Deze stellingen zijn heel beperkt besproken. Met de stelling 4 wilde ik een discussie beginnen rondom de functie van lofprijs en aanbidding in de dienst. Leidt het naar het Woord? Of is het een noodzakelijk fenomeen, dat er iedere zondag een aantal liederen gezongen dienen te worden? Tot dit gesprek is het helaas niet gekomen. Stelling 5 is de verassing van het onderzoek. Je kunt denken dat mensen die nooit naar de kerk gaan, niet gewend zijn om samen te zingen, toch blijkt dit in de praktijk heel anders te zijn. We hebben het er heel kort over gehad.

Oogsten

Een van de deelnemers vertelde van zijn ‘best practice’ rondom de inzet van koorzang. Hij heeft een klein koor van gedetineerden, die samen oefenen en tijdens iedere samenkomst, de samenzang ondersteunen. De samenzang moet bewust aangestuurd worden, anders gaat men luisteren, dat was zijn geheim achter het succes. Hij bevestigde de uitkomsten van dit onderzoek dat koorzang een gunstig effect op de inrichting en op de rust op de afdelingen heeft. Interessant hierbij de toelatingsprocedure voor dit koor. De predikant kiest juist mensen die hoog in de pikorde staan. In het kader van: ‘als er een schaap over de dam is volgen er meer.’ Hij kon met zijn ervaring een Duitse collega bemoedigen die ook met koorzang bezig is en ondervindt dat de samenzang juist stagneert als hij een koor inzet.

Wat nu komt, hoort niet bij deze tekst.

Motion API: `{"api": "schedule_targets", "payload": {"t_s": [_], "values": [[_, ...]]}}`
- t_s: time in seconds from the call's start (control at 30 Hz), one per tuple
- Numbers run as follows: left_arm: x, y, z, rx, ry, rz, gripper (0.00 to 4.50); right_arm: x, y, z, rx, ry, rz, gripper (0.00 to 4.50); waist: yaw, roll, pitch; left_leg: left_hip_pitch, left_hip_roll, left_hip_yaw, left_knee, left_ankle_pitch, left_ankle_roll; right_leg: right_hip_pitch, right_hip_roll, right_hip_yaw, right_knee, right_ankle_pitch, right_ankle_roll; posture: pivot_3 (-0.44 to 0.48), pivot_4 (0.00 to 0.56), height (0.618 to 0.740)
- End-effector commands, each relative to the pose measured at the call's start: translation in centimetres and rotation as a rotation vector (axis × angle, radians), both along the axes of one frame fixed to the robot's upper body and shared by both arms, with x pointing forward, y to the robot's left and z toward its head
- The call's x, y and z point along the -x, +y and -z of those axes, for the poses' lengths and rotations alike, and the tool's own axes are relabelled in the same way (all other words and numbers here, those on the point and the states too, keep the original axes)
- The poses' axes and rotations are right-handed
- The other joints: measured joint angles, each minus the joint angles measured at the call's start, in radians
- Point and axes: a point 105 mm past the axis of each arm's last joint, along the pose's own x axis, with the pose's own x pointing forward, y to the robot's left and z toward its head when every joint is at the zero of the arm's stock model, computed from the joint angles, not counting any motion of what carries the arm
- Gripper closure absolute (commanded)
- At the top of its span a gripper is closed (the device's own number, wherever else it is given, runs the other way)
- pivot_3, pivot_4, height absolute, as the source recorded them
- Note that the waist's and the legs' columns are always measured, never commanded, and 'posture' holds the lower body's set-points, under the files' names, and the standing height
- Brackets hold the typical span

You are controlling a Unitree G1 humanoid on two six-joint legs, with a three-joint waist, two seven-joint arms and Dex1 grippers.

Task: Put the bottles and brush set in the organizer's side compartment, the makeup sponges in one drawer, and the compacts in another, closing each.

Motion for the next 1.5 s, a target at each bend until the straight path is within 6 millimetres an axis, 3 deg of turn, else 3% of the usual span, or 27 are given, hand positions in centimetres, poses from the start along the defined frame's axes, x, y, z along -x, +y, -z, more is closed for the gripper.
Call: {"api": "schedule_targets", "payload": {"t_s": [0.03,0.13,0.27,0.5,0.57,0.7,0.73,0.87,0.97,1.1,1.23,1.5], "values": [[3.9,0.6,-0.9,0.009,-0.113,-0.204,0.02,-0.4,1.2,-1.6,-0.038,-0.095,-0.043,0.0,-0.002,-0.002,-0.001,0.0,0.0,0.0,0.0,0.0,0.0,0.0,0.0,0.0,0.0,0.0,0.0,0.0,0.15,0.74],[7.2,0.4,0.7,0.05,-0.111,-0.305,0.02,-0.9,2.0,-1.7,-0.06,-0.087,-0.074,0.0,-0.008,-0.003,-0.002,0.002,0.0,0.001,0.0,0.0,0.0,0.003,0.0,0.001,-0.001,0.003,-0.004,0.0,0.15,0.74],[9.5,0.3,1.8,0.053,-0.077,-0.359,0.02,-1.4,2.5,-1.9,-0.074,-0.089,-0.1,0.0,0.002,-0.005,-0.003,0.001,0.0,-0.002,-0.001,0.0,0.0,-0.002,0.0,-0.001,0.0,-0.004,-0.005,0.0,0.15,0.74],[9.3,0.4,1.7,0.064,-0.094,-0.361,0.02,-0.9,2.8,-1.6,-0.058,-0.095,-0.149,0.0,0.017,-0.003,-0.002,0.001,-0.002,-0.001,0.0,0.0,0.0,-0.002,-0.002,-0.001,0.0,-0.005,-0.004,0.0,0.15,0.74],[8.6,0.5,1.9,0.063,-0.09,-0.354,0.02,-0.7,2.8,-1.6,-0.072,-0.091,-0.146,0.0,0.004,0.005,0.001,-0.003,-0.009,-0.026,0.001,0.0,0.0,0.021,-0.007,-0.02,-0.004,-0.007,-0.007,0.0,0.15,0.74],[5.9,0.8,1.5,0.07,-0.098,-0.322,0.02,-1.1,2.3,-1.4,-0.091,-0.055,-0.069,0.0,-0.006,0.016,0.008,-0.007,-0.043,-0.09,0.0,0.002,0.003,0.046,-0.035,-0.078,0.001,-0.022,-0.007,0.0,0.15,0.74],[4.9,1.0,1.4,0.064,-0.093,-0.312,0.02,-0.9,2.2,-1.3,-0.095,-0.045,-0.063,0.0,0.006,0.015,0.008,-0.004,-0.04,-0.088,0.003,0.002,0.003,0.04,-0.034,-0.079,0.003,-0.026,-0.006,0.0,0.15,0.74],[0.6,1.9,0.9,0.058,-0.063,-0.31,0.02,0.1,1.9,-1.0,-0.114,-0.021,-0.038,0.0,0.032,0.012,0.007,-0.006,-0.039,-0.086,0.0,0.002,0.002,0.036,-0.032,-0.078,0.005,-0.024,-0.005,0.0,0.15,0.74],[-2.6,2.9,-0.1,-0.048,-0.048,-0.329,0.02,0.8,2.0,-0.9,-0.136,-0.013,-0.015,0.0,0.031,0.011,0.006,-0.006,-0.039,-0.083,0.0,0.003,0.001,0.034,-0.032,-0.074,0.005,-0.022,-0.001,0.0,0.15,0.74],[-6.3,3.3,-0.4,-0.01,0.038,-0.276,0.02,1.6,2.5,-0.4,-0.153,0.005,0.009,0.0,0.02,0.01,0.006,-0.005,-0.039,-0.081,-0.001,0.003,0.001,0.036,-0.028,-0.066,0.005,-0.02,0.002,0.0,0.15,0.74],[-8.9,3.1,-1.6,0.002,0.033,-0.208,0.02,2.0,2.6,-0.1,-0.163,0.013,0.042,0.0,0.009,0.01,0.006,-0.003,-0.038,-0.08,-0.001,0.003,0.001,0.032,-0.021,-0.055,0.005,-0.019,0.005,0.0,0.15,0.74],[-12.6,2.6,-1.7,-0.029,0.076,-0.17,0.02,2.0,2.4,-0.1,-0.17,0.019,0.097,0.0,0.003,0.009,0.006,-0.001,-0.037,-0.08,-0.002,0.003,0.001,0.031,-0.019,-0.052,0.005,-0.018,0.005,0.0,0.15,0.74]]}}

Overigens bevestigt de Duitse collega één van de interviews vanuit dit onderzoek. In dit interview stelde hij (pastor V.) dat mooie meerstemmige zang (een mooie cd), de samenzang doet verstommen. Men gaat luisteren. Dit werd ook weer onderstreept door een van de workshopdeelnemers die dit fenomeen weer herkende: ’ Als er een band komt spelen, moet je ook heel duidelijk zeggen dat zij de samenzang komen begeleiden, anders wordt het een optreden.’ Helpend hierbij waren ook een aantal ‘best practices’. Zet het koor zo neer dat ze niet recht voor de groep staan, maar aan de zijkant. Zorg dat jij als predikant de leiding houdt waarbij je de zaal kunt enthousiasmeren om mee te zingen. Of door bijvoorbeeld heel duidelijk aan te geven: ‘couplet 3 is samenzang...etc.’

Kortom deze workshops zijn zeer vruchtbaar geweest. Aan de ene kant omdat de stellingen tot goede gesprekken hebben geleid. Aan de andere kant doordat er veel aanbevelingen zijn bevestigd vanuit het werkveld. Dit maakt de validiteit van het onderzoek groter.